Effect of H₂O₂ on S. meliloti mutants with complete deletions of alternative sigma factors. Survival rates were determined after 30 min of exposure to H₂O₂ of S. meliloti strains deleted for alternative sigma factors implicated in the response to H₂O₂. Survival was normalized to wild-type CL150 survival (10.3% ± 1.6%). Error bars indicate standard deviations; *, P ≤ 0.05. Experiments were performed in triplicate; two other independent experiments were performed with comparable results.

FIG 4

Transcription of oxyR in various S. meliloti mutants deleted for alternative sigma factors.

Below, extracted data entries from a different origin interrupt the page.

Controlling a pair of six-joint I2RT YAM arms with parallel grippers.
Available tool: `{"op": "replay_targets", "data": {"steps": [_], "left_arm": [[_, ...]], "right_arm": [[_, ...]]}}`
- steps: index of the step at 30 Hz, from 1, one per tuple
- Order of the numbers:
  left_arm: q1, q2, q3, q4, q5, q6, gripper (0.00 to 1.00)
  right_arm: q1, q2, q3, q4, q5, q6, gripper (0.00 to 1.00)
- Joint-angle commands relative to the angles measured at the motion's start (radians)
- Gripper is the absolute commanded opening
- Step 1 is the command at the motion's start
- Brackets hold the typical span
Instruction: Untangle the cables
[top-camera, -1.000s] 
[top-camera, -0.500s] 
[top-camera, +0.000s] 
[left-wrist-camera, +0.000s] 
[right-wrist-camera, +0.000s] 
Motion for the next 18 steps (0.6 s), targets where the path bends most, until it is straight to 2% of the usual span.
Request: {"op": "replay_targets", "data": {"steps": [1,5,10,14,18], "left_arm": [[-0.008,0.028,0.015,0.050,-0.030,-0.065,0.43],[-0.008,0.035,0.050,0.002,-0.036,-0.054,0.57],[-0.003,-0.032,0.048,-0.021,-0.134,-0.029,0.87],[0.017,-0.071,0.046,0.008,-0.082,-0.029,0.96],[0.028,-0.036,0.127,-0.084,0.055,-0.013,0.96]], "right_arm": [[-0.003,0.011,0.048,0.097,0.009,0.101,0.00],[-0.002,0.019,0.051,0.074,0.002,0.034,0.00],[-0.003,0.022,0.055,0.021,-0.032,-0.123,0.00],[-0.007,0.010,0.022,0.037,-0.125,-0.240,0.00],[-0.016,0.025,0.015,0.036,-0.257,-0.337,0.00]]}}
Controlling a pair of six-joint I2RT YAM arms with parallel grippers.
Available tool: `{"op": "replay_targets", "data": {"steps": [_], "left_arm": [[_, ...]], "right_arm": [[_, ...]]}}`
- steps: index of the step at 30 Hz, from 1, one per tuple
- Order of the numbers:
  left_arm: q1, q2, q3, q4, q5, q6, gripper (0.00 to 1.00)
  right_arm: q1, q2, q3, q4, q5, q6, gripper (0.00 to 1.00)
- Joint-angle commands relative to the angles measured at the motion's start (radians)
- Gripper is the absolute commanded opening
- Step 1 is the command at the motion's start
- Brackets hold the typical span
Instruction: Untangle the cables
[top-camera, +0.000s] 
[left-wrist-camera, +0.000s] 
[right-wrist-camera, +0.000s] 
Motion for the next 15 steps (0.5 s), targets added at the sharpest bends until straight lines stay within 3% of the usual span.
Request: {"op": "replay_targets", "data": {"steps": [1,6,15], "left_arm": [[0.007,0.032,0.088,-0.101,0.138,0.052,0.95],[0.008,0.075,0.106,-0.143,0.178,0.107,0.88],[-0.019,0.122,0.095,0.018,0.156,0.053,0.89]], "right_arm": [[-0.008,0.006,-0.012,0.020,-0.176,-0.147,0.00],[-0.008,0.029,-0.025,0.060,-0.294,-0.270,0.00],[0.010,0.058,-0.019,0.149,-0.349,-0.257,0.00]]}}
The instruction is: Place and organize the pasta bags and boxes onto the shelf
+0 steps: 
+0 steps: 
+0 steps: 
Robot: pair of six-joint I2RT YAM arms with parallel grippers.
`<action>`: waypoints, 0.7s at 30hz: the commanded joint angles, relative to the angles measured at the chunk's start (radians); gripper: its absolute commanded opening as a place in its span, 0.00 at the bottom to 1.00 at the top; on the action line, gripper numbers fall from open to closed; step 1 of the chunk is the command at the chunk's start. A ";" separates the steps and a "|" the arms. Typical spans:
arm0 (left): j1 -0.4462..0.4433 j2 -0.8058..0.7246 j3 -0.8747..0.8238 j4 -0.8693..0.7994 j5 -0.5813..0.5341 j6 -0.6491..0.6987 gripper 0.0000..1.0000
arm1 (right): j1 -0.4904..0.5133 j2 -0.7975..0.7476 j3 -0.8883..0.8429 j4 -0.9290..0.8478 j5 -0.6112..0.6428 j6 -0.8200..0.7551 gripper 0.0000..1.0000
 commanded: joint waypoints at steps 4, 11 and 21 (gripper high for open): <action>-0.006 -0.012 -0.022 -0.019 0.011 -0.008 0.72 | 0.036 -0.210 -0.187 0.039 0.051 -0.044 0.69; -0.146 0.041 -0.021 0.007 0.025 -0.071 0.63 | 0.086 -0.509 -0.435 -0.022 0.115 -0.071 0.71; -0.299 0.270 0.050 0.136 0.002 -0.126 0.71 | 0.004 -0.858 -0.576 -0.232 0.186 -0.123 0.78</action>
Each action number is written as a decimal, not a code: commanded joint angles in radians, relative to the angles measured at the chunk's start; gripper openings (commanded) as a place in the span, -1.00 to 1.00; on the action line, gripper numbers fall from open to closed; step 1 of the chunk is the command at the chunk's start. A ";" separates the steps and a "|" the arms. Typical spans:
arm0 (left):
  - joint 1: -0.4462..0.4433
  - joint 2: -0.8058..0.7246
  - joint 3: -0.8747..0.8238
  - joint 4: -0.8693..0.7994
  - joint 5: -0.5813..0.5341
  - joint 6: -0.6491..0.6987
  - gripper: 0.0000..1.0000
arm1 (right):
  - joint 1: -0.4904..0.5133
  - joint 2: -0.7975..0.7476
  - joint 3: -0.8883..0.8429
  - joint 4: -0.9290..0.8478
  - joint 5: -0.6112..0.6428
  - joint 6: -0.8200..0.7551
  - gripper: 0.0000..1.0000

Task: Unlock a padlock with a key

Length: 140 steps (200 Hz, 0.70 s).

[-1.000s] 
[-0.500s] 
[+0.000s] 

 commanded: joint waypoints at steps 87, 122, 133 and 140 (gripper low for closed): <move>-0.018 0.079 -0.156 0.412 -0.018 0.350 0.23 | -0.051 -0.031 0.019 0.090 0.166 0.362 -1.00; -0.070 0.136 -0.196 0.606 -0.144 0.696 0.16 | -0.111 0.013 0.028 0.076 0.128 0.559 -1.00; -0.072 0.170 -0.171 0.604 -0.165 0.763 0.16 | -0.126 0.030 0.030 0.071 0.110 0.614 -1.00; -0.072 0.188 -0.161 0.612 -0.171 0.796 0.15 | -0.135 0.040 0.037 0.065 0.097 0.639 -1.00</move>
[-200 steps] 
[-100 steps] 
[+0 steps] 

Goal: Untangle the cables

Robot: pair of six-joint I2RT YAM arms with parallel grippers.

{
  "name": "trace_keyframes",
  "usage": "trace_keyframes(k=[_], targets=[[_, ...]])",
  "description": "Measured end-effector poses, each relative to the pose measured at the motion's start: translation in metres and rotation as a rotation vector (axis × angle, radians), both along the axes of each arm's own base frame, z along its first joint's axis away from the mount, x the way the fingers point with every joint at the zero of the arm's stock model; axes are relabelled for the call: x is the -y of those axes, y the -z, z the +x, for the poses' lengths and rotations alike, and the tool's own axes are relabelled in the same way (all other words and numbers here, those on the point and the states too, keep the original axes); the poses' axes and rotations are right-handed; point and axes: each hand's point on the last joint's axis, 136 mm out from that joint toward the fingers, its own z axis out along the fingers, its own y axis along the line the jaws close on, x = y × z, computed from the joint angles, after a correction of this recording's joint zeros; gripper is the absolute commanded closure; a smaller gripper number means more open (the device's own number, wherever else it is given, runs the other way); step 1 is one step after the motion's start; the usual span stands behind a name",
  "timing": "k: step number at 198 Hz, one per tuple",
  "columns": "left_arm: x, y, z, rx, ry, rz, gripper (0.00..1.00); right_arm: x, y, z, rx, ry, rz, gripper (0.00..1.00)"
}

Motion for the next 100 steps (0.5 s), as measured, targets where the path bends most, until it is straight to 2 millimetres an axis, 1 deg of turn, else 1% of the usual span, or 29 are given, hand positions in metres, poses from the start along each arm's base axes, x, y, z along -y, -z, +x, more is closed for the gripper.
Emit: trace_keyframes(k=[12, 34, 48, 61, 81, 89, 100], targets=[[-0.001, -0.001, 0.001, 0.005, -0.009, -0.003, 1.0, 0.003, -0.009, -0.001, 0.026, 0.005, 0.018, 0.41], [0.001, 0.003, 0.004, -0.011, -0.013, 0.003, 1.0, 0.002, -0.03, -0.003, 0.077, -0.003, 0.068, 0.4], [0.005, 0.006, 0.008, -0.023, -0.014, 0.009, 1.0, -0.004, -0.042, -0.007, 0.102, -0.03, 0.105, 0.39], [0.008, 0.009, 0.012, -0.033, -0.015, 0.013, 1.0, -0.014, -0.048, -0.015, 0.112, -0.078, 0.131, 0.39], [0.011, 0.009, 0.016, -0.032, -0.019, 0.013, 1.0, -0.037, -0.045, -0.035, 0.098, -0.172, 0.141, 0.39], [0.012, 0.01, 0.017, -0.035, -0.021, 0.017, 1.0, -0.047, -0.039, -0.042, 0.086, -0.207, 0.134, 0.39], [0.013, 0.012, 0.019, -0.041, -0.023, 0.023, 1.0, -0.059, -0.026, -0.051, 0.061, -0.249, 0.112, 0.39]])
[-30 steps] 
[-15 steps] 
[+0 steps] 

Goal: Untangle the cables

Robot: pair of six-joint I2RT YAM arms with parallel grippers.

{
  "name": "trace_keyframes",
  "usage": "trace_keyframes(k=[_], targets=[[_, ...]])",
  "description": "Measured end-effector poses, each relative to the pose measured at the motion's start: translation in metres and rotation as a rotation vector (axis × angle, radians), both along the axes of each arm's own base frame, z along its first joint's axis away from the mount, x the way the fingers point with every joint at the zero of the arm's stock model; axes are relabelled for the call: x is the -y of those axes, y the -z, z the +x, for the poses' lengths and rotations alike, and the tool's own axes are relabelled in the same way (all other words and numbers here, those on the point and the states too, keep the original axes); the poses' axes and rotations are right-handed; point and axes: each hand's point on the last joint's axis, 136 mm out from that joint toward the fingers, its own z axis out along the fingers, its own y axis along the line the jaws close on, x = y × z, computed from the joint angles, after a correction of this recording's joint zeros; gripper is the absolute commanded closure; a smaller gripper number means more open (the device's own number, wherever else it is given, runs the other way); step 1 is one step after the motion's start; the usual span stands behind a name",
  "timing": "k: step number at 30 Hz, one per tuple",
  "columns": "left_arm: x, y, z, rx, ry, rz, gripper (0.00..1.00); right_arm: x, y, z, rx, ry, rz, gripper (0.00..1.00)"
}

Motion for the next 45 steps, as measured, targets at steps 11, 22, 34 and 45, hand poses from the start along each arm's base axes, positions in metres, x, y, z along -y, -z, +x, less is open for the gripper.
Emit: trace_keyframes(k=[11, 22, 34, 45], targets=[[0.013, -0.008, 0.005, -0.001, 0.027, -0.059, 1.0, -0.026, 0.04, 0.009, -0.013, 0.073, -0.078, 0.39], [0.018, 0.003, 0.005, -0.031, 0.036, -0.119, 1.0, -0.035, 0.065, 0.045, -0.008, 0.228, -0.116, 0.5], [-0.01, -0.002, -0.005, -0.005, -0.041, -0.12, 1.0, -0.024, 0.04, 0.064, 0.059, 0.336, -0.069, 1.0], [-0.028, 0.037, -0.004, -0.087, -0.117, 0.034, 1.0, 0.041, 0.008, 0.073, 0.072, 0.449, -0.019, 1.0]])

Data represent expression of a oxyR-uidA transcriptional fusion with and without 30 min of treatment with 1 mM H₂O₂ in mutants lacking various S. meliloti alternative sigma factors. Error bars indicate standard deviations. “a” indicates a P value of ≤0.05 compared to 0 mM H₂O₂. “b” indicates a P value of ≤0.05 comparing the activity of the mutant strain at 0 mM H₂O₂ to the activity of the wild-type strain at 0 mM H₂O₂. Experiments were performed in triplicate.

FIG 5

Catalase activity in S. meliloti stains deleted for alternative sigma factors. (A) Total catalase activity of various alternative sigma factor deletions with and without 30 min of treatment with 1 mM H₂O₂. Catalase activity was normalized to OD₆₀₀. Error bars indicate standard deviations. “a” indicates a P value of ≤0.05 compared to 0 mM H₂O₂. “b” indicates a P value of ≤0.05 comparing the activity of the mutant strain at 0 mM H₂O₂ to the activity of the wild-type strain at 0 mM H₂O₂. Experiments were performed in triplicate. (B) Activity of katA-uidA transcriptional fusion with and without 30 min of treatment with 1 mM H₂O₂. Error bars indicate standard deviations. *, P ≤ 0.05 (comparing the activity of the mutant strain at 0 mM H₂O₂ to the activity of the wild-type strain at 0 mM H₂O₂). Experiments were performed in triplicate.